Enbridge Gas says these claims are “simply not true.”
The Narwhal sent the company questions about these agreements four business days before publishing a story Dec. 17, on Waterloo Region’s decision not to renew. After that story was published, the company responded to the questions in an email, in which Mills told The Narwhal the Ontario Energy Board has determined the terms of the agreements “exist to defend the interests of our customers.”
“In the Region of Waterloo alone, we serve over 105,000 customers — including homes, businesses, schools and hospitals that rely on natural gas every day,” Mills said. “The [agreements] ensure that communities continue to have ready, affordable access to the energy they rely on every day.”
Enbridge Gas says fees for use of roadways ‘would simply be passed on to customers’
In the Dec.17 statement from Enbridge Gas, Mills said the franchise agreements “provide a uniform standard that protects both customers and municipalities with clear, consistent rules for building, maintaining and upgrading gas infrastructure.”
“This keeps projects safe and costs predictable,” she continued. “This standardized approach means everyone plays by the same rules and prevents one-off local deals that could drive up bills for families and businesses.”
But in recent years, many Ontario municipalities have been implementing localized plans to reach net-zero emissions by 2050. Unique initiatives range from green building standards that prioritize electric heating over natural gas connections in some cities and towns to building multi-use roadways that include bike lanes and walking trails in others.
Cities are also looking to install more fibre optic cables to ensure access to fast internet, upgrade stormwater systems to handle flooding and more sewage intake, bury transmission lines to protect them from extreme weather and build transit.

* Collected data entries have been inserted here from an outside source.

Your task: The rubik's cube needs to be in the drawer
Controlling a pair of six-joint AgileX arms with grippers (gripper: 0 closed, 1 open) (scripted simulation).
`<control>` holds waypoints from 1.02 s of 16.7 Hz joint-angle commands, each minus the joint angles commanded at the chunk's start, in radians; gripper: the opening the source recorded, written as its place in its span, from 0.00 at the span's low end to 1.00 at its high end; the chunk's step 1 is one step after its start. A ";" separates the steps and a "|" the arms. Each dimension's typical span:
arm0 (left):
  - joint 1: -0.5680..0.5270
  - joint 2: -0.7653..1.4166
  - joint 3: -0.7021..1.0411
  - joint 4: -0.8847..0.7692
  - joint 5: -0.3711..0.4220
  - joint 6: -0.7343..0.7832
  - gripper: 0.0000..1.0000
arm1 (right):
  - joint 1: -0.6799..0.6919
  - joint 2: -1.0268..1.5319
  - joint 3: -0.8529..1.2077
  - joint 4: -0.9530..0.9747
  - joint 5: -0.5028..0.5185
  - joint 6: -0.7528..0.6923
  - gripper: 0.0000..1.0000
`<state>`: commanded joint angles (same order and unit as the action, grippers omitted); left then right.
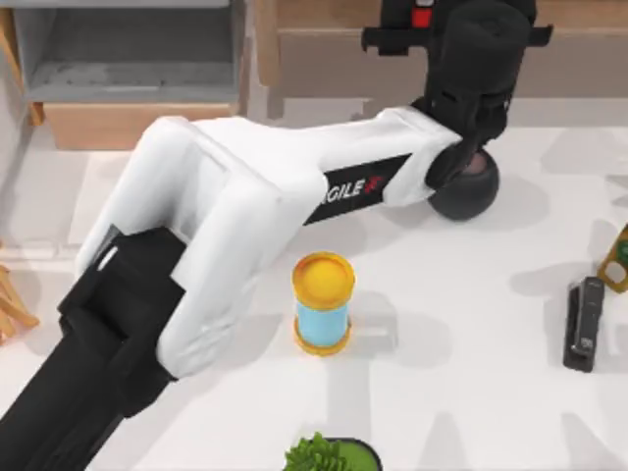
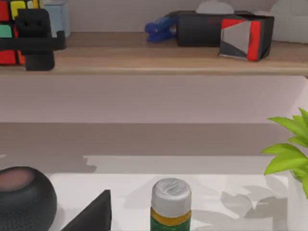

In light of all this, Waterloo Region and Guelph argue it no longer makes sense that Enbridge Gas — a for-profit company — gets to use much-needed underground space for free. Meanwhile, in provinces like British Columbia and Alberta, where pipelines are built in greater numbers, municipalities can charge gas companies that want to build pipelines on their land.
Mills said these provinces have different laws and ownership rules for public utilities. If Ontario changed its laws to allow the same, Mills said, “Additional costs would simply be passed on to customers. Our system helps keep energy affordable and allows for customer choice.” Enbridge Gas can apply to the Ontario Energy Board for approval to increase rates, as it recently did.
Mills also noted gas utilities do pay municipalities in the form of property taxes. And while provincial regulations do not allow municipalities to charge utilities for the use of roadways, they are able to charge gas utilities — as well as electricity and telecoms — for the administrative costs of issuing permits, she added.
She said any municipality that wants to change its agreement “must show the [Ontario Energy Board] there’s a good reason for it that is unique to the municipality and the [board] will decide whether a change is warranted.”
Mills added that the board “reviews and approves every agreement to make sure it’s fair and in the public interest.”
Miller, with the Ontario Energy Board, declined to comment on the individual cases, or the broader review of the agreements. He confirmed the review will happen in 2026 and said it would be “informed by recent applications” and “examine the need to update certain provisions” of the model franchise agreements.
The upcoming Ontario Energy Board hearings between Enbridge Gas and the municipalities come in the wake of the board’s 2023 decision, when it ordered the company to stop passing down the cost of new gas hookups to homeowners on their bills. In early 2024, the Ford government made the unprecedented decision to overrule the regulator’s decision.
“While it is always the prerogative of governments to make policy and seek to pass laws, our approach has not changed,” Miller told The Narwhal in an email. “The independence and transparency of decisions is fundamental to a healthy regulatory model, allowing for impartial, evidence-based decision-making that fosters confidence in the sector by regulated entities, investors and the public that we serve.”